THE TASK:
Could you set down exactly the lines of the data below, starting at the one that holds "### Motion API" and ending at the one that holds "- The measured", both included, and only those?

◇ ◇ ◇ ◇ ◇ ◇ ◇

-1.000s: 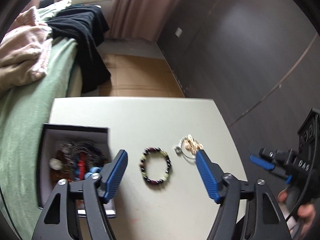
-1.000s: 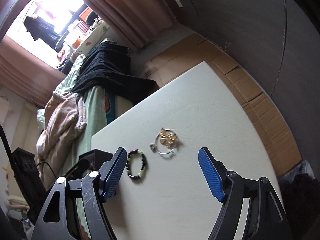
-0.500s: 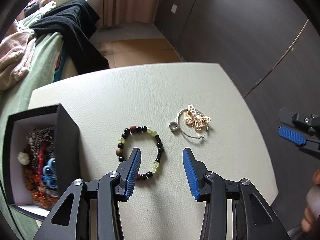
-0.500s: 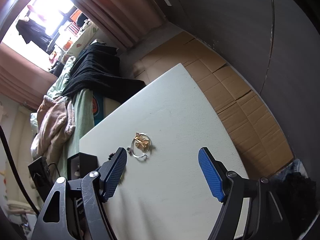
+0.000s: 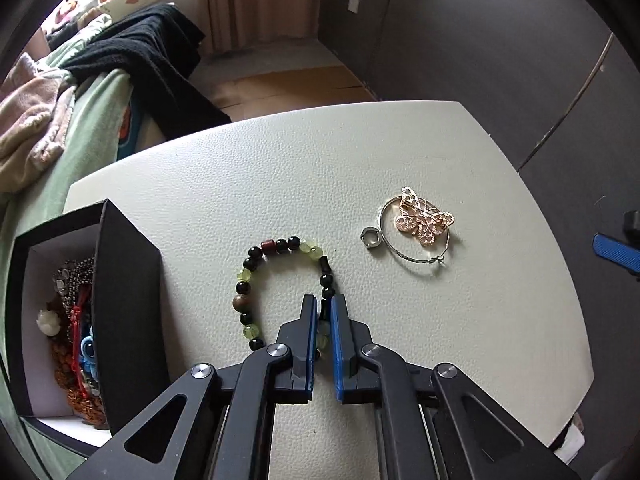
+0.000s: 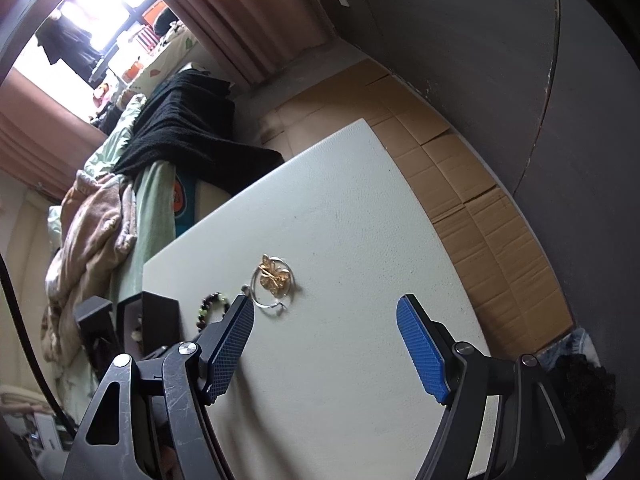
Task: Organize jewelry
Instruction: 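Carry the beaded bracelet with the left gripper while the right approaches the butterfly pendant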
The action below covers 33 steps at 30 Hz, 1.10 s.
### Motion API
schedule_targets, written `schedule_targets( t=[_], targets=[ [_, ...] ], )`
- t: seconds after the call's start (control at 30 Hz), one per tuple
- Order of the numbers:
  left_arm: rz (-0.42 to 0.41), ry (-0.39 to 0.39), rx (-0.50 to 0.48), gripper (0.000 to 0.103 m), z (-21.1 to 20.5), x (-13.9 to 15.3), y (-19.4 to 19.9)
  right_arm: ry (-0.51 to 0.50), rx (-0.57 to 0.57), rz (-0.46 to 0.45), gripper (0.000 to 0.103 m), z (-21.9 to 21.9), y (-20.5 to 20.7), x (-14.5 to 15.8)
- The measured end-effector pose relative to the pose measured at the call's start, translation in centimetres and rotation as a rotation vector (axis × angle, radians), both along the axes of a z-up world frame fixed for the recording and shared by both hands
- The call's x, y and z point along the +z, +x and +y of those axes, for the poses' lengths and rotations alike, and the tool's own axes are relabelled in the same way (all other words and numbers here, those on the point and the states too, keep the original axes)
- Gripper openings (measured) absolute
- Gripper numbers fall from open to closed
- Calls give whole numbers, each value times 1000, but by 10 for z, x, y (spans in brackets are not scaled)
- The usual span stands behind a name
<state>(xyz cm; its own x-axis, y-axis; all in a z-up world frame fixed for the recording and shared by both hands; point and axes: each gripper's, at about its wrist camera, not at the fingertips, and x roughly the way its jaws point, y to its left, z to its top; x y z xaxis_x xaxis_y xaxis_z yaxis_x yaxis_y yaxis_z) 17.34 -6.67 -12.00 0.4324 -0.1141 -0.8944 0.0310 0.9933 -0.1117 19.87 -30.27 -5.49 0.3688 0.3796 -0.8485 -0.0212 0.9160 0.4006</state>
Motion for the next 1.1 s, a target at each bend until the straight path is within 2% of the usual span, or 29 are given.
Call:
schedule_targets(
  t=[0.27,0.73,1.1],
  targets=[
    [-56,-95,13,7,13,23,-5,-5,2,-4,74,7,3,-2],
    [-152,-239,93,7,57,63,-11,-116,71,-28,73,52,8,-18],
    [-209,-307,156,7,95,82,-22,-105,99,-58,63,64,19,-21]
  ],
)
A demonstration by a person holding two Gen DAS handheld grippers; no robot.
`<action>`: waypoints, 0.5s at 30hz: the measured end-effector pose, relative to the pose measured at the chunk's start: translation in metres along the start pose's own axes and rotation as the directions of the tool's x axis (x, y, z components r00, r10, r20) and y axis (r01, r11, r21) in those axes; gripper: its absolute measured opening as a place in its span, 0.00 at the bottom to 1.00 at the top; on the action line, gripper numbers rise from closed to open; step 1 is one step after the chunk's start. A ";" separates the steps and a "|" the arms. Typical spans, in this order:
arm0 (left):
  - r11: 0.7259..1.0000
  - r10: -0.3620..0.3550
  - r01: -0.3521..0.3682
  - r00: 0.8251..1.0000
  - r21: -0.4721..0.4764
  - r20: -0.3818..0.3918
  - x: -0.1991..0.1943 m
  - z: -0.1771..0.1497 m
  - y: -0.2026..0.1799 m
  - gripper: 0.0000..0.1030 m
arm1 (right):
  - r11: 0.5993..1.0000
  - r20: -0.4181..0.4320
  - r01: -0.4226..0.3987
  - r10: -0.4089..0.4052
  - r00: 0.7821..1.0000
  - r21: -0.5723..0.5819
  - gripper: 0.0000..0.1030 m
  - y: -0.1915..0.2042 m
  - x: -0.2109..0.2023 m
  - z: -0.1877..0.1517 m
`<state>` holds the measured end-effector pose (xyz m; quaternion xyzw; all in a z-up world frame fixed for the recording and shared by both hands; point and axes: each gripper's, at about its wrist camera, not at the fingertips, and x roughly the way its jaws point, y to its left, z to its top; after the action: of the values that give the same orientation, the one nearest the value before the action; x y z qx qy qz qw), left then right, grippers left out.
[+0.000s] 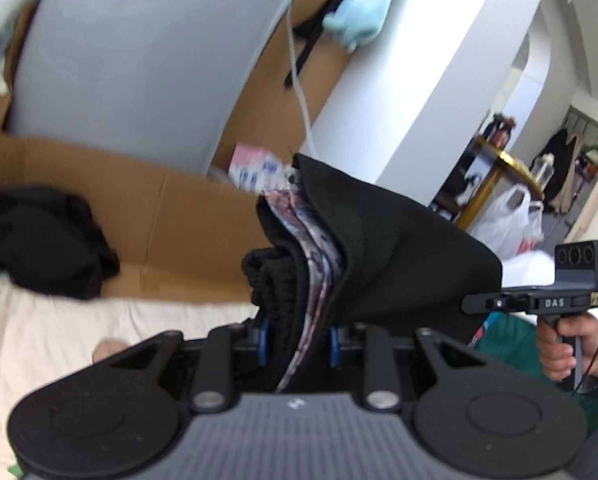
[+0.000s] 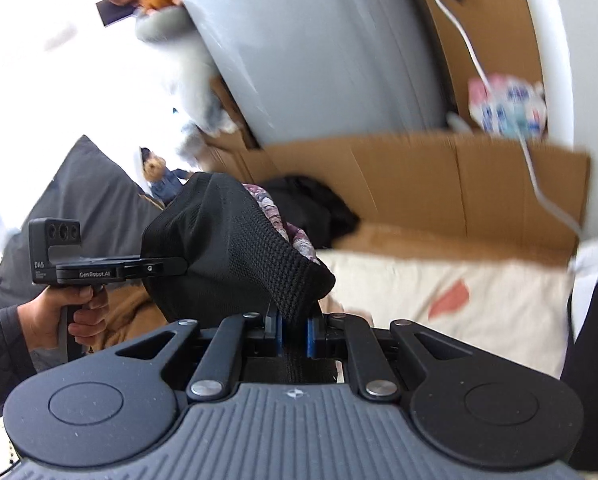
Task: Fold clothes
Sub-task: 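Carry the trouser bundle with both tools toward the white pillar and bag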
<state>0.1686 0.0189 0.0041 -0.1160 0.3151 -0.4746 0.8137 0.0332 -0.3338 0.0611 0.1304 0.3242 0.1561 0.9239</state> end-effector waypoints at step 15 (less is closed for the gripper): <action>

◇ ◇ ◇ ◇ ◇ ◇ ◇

PROBLEM SOLUTION:
### Motion API
schedule_targets, written `schedule_targets( t=[_], targets=[ [_, ...] ], )`
- t: seconds after the call's start (control at 30 Hz), one per tuple
- Order of the numbers:
  left_arm: rz (-0.42 to 0.41), ry (-0.39 to 0.39), rx (-0.50 to 0.48), gripper (0.000 to 0.103 m), z (-21.1 to 20.5), x (-13.9 to 15.3), y (-19.4 to 19.9)
  right_arm: ry (-0.51 to 0.50), rx (-0.57 to 0.57), rz (-0.46 to 0.45), gripper (0.000 to 0.103 m), z (-21.9 to 21.9), y (-20.5 to 20.7), x (-14.5 to 15.8)
- The measured end-effector pose relative to the pose measured at the call's start, translation in centimetres and rotation as a rotation vector (axis × angle, radians), both along the axes of a z-up world frame fixed for the recording and shared by both hands

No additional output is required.